7Tornò per la seconda volta l'angelo del Signore, lo toccò e gli disse: «Àlzati,

mangia, perché è troppo lungo per te il cammino». Si alzò, mangiò e bevve.

Con la forza di quel cibo camminò per quaranta giorni e quaranta notti fino al monte di Dio, l'Oreb.

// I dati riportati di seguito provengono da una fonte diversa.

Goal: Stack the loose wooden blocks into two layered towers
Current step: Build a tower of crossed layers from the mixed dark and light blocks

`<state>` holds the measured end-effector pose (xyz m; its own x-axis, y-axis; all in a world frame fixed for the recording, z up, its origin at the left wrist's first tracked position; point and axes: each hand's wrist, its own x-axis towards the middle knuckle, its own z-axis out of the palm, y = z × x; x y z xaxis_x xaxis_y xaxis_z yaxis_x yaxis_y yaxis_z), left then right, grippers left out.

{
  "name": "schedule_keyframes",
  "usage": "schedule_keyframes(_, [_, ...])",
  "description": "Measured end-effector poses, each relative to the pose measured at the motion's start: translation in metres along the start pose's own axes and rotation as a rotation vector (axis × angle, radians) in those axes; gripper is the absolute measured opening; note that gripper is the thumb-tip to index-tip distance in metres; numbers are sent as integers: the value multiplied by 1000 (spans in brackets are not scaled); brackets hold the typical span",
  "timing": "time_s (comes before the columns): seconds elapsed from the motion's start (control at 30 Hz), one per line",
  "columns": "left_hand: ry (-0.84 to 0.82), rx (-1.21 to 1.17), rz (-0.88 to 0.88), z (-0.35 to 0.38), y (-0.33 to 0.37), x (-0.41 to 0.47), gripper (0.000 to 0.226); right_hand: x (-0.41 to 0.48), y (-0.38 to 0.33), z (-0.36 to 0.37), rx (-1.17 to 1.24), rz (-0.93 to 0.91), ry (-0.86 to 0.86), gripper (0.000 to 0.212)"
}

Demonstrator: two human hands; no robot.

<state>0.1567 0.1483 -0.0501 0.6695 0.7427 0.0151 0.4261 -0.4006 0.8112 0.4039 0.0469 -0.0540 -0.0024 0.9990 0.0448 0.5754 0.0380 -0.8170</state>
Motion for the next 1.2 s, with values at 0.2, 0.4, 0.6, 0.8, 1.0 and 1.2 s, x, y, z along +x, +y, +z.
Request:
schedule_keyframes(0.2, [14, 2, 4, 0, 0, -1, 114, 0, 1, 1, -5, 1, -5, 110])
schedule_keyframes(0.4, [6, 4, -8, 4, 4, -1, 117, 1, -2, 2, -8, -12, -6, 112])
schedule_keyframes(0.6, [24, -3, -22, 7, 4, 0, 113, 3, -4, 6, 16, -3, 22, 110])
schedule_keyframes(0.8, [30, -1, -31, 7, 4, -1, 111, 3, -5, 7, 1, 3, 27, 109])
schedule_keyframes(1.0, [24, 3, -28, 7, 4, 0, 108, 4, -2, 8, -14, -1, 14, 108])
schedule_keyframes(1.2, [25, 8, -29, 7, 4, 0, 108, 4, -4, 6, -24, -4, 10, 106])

I Re, 19,5

 L’eucarestia è nutrimento, forza, entusiasmo per chi deve camminare, lavorare sodo, faticare ed è proprio questo l’impegno del cristiano su se stesso, nella propria famiglia, nella società.

Solo chi non ha niente da fare, chi resta quasi immobile, chi non fatica può permettersi di misurare i grammi del cibo che assume !!!

 Grazie, Signore, perché ci richiami queste cose ora, prima che il giorno sia troppo avanzato e la notte oramai vicina, a quel punto forse sarà inutile e troppo tardi e non ci resterà che il rimpianto per un tempo perduto e che più non ritorna.